INSTRUCTIONS TO FOLLOW: This exercise calls for every line of the listing below that contains the word "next".

PROVIDED DATA:
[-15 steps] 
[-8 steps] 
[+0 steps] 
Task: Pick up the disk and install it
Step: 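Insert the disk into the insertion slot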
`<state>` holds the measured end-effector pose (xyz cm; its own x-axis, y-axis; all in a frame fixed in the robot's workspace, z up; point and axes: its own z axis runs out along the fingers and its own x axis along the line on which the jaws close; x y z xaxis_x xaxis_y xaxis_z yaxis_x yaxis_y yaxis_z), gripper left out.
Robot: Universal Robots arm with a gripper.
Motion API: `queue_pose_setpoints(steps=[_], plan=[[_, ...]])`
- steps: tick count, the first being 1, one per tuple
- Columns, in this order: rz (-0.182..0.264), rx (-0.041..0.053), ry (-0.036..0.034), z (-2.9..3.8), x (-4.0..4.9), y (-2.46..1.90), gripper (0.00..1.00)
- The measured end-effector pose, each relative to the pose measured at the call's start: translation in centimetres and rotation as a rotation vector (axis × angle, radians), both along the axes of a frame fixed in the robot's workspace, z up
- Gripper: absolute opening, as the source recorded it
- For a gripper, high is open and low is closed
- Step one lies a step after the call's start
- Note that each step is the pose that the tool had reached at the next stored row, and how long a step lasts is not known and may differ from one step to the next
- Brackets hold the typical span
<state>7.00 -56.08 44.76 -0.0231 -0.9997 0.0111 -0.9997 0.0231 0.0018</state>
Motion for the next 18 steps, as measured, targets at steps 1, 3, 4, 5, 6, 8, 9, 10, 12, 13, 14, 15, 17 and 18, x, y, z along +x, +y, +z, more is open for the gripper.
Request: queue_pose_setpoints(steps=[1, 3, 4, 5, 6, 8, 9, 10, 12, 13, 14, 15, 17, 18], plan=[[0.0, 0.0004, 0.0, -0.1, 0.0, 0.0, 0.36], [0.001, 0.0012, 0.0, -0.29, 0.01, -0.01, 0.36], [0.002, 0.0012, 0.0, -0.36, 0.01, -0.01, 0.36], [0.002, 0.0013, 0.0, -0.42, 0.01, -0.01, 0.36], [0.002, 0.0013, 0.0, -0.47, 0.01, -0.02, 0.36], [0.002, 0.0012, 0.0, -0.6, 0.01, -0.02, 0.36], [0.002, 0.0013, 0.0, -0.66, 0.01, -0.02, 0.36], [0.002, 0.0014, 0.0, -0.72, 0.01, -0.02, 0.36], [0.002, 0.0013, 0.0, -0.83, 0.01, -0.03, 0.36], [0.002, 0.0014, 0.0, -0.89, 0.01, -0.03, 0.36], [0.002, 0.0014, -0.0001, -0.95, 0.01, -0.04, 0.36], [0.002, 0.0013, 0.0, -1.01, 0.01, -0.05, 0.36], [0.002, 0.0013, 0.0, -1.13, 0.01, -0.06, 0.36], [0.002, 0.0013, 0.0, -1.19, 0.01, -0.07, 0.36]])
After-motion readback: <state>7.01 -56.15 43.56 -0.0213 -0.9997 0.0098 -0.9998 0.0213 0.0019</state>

TASK RESULT:
- Note that each step is the pose that the tool had reached at the next stored row, and how long a step lasts is not known and may differ from one step to the next
Motion for the next 18 steps, as measured, targets at steps 1, 3, 4, 5, 6, 8, 9, 10, 12, 13, 14, 15, 17 and 18, x, y, z along +x, +y, +z, more is open for the gripper.

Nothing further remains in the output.